[Problem to solve] Whenever the word "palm" appears in a line of the data below, copy that line.

Dataset records

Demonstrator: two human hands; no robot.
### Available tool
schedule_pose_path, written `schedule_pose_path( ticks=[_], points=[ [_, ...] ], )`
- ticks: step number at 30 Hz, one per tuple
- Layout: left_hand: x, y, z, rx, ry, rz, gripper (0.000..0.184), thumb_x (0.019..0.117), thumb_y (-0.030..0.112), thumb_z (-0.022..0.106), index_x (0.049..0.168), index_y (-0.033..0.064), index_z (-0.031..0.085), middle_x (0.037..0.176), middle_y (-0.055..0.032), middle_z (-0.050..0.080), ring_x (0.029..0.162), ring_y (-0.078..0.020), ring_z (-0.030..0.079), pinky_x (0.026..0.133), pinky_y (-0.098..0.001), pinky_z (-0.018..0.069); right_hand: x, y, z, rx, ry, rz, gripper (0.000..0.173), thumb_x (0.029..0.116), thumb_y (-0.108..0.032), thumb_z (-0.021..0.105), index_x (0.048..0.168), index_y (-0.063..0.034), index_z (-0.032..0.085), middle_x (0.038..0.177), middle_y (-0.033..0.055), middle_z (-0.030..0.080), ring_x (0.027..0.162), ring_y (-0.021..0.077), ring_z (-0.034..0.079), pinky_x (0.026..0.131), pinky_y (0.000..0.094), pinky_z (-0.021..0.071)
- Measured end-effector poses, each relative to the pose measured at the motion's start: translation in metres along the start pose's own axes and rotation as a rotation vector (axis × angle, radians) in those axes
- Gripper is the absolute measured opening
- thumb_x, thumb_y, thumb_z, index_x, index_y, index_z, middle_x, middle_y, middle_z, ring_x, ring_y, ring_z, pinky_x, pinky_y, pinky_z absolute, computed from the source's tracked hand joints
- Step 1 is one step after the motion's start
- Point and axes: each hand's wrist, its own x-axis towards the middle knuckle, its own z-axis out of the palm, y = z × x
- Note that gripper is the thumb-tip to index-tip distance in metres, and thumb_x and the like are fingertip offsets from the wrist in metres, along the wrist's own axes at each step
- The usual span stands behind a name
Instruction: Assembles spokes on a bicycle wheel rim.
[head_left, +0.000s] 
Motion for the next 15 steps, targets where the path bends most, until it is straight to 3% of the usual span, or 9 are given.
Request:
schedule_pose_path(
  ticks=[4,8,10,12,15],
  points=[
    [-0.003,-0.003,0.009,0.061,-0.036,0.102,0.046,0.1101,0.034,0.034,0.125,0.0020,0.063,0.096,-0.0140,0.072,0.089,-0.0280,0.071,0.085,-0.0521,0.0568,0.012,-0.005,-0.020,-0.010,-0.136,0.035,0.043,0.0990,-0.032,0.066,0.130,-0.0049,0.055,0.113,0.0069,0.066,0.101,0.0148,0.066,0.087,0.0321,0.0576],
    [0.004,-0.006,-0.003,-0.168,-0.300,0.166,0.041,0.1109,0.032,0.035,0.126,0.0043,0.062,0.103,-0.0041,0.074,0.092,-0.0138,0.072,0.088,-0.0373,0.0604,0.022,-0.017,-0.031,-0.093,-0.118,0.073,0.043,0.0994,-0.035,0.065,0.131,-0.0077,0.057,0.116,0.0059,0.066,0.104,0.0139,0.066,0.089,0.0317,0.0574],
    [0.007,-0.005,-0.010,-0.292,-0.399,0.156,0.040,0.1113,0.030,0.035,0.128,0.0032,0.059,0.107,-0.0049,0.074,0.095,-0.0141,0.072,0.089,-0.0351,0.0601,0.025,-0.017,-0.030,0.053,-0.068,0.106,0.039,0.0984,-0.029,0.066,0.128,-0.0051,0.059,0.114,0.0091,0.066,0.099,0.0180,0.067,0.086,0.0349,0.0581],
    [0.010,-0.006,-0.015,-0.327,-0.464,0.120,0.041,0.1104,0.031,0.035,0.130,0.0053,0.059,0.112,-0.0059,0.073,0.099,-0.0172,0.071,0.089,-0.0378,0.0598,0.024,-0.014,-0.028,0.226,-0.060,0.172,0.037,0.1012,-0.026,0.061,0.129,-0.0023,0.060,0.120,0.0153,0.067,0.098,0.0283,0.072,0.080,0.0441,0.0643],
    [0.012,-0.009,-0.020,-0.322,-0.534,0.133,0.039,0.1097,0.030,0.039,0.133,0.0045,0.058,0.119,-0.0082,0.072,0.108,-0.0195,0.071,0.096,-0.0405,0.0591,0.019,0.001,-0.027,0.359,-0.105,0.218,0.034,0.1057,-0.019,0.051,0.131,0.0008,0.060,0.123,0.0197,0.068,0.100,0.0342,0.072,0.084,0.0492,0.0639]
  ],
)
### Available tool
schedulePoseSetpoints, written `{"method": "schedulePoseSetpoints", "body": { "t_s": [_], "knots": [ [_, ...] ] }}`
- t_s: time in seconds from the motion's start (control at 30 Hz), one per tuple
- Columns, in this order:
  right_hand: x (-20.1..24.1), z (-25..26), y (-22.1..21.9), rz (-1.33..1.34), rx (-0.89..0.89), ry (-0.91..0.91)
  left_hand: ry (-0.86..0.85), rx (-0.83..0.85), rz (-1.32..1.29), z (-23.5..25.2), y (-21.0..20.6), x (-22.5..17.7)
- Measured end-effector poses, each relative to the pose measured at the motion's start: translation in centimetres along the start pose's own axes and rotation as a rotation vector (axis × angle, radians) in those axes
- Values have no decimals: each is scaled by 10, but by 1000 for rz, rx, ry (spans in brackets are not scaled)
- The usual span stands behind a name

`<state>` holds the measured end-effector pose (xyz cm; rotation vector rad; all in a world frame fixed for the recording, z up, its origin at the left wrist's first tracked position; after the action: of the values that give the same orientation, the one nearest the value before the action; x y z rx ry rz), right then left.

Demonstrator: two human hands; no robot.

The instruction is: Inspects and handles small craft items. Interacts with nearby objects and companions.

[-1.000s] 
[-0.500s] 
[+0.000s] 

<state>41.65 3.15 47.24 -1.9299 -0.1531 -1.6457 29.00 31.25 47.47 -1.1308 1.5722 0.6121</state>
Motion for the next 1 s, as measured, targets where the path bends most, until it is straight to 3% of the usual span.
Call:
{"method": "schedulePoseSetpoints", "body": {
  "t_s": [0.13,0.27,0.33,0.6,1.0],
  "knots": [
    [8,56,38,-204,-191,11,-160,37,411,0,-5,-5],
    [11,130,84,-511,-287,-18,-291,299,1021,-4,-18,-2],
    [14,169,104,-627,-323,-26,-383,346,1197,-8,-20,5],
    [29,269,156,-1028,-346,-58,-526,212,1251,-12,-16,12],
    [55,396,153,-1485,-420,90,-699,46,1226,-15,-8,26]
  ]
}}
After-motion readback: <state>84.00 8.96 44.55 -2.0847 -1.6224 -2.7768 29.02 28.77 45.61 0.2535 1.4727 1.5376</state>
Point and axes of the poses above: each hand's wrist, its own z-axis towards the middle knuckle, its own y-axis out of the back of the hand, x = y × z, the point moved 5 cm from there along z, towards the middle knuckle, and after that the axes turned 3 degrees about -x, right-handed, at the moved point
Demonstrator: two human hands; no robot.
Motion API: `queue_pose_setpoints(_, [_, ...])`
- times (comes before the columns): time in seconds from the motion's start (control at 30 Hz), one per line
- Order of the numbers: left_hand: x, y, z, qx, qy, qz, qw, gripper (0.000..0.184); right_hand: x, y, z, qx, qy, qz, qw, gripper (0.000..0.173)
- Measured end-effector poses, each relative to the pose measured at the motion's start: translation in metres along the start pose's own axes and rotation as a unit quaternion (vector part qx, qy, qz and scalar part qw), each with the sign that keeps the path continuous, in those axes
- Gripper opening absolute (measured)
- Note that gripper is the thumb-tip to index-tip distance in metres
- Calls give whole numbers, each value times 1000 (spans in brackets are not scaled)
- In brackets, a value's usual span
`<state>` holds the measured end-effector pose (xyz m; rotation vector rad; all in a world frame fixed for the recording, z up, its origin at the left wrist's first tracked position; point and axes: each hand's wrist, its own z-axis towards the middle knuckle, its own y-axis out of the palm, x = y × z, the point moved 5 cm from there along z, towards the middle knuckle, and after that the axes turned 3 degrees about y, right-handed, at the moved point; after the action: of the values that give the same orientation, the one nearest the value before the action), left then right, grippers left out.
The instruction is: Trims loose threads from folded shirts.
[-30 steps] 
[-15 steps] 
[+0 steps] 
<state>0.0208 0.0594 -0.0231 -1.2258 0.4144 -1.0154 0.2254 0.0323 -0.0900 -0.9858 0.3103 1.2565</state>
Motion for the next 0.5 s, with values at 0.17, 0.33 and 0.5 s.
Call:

[Finished exercise]
- Point and axes: each hand's wrist, its own x-axis towards the middle knuckle, its own z-axis out of the palm, y = z × x
`<state>` holds the measured end-effector pose (xyz m; rotation vector rad; all in a world frame fixed for the recording, z up, its origin at the left wrist's first tracked position; point and axes: each hand's wrist, its own z-axis towards the middle knuckle, its own y-axis out of the palm, x = y × z, the point moved 5 cm from there along z, towards the middle knuckle, and after that the axes turned 3 degrees about y, right-handed, at the moved point; after the action: of the values that give the same orientation, the one nearest the value before the action), left then right, grippers left out.

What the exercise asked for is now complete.